■ Exercise requirements ■
How many of the lines below hold "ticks"? Only the number, please.

● ● ● ●

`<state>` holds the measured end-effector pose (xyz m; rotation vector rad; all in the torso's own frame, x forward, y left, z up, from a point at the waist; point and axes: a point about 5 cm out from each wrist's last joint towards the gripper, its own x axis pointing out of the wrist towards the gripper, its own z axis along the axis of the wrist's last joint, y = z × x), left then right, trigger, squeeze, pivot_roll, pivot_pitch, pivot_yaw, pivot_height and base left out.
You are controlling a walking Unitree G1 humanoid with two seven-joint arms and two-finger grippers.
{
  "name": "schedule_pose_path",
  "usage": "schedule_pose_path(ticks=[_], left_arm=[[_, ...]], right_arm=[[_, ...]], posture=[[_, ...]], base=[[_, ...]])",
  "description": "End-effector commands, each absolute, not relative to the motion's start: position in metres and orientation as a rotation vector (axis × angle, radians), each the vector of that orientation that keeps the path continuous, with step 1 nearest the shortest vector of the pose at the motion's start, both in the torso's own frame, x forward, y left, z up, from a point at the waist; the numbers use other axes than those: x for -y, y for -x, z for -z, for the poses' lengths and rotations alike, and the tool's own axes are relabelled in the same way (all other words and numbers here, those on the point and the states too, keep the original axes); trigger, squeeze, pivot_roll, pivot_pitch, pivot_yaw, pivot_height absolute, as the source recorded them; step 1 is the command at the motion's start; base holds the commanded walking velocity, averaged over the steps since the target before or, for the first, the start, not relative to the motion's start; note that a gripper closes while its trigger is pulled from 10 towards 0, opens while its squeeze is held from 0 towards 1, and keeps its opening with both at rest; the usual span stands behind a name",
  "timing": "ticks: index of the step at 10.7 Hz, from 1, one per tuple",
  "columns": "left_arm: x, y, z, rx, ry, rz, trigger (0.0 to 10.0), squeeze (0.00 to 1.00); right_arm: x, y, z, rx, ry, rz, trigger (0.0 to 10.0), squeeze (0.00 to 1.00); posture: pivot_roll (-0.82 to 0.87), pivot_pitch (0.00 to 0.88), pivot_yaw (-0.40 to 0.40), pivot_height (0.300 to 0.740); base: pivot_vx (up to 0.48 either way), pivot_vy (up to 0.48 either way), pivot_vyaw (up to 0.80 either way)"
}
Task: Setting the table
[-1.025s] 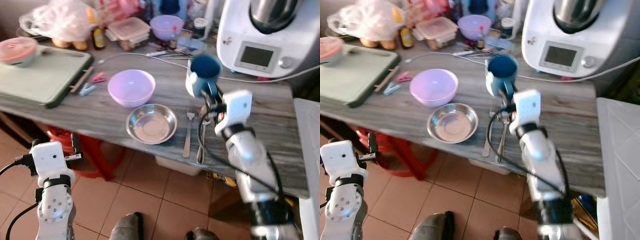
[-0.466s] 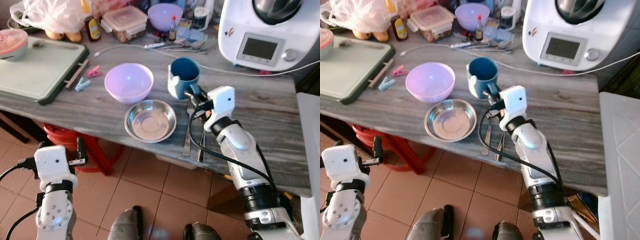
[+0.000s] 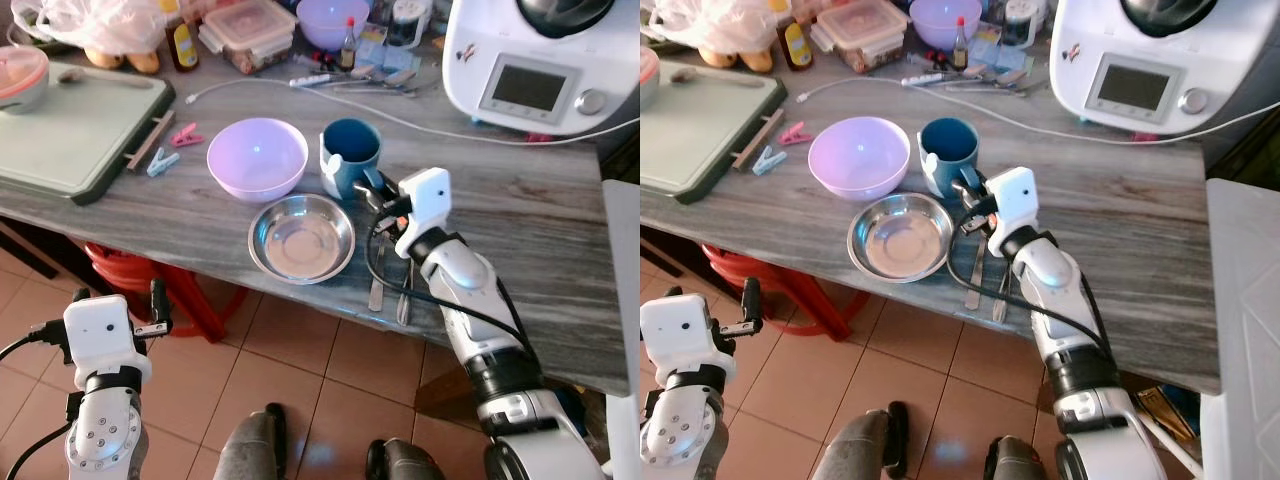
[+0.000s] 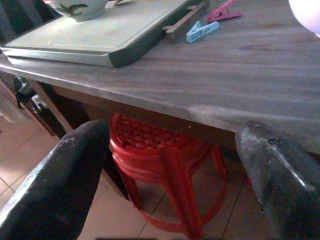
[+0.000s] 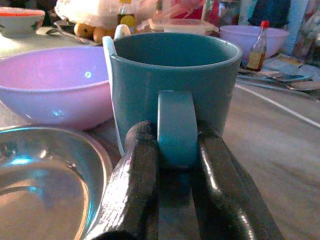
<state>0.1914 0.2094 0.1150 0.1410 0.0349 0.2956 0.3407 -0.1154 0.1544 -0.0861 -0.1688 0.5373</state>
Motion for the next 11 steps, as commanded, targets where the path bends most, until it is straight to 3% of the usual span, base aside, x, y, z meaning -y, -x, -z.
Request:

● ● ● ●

■ Written answer ■
2